_Action item_
Set down exactly the lines below between the line holding "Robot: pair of" and the line holding "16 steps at", inclusive; no other line belongs in the answer.

☆ ☆ ☆ ☆ ☆

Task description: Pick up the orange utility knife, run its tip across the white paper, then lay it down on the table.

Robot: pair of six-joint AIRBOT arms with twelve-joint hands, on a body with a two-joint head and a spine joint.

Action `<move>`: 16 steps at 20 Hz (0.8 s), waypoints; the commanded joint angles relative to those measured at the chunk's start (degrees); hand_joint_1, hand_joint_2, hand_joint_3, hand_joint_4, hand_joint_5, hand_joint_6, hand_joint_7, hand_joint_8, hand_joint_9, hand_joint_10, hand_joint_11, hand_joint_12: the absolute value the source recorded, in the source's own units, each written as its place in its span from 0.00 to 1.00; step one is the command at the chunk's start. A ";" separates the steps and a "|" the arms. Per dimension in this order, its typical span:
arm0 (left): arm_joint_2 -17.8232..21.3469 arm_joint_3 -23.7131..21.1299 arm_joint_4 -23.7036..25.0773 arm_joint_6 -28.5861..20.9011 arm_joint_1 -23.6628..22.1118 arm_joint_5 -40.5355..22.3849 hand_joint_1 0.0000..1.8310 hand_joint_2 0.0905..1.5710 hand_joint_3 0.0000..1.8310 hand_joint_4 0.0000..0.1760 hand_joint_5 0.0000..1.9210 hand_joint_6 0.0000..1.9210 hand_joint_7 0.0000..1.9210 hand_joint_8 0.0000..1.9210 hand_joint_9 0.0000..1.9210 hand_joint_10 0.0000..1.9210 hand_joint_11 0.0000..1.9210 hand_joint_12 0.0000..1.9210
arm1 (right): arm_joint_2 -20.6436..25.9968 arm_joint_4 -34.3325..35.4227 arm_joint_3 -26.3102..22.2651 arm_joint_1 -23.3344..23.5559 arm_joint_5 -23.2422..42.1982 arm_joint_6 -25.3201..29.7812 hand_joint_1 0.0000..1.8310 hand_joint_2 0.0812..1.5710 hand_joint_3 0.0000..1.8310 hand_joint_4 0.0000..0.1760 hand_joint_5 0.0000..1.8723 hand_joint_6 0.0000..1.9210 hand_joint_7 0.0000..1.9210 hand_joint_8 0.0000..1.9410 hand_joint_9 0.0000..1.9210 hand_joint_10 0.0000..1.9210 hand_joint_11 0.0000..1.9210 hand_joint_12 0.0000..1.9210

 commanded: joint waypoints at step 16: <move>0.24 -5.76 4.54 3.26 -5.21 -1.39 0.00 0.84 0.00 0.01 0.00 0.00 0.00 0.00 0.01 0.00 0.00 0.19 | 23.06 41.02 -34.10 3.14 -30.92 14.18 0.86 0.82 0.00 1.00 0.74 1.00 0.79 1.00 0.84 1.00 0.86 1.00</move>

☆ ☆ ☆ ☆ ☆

_Your solution_
Robot: pair of six-joint AIRBOT arms with twelve-joint hands, on a body with a two-joint head and a spine joint.

Action `<move>`: 16 steps at 20 Hz (0.8 s), waypoints; the commanded joint angles relative to those measured at the chunk's start (degrees); hand_joint_1, hand_joint_2, hand_joint_3, hand_joint_4, hand_joint_5, hand_joint_6, hand_joint_7, hand_joint_8, hand_joint_9, hand_joint_10, hand_joint_11, hand_joint_12: the absolute value the source recorded, in the source's own units, each written as its place in its span from 0.00 to 1.00; step one is the command at the chunk's start. A ";" separates the steps and a "|" the arms. Per dimension in this order, its typical span:

The complete answer has now been given.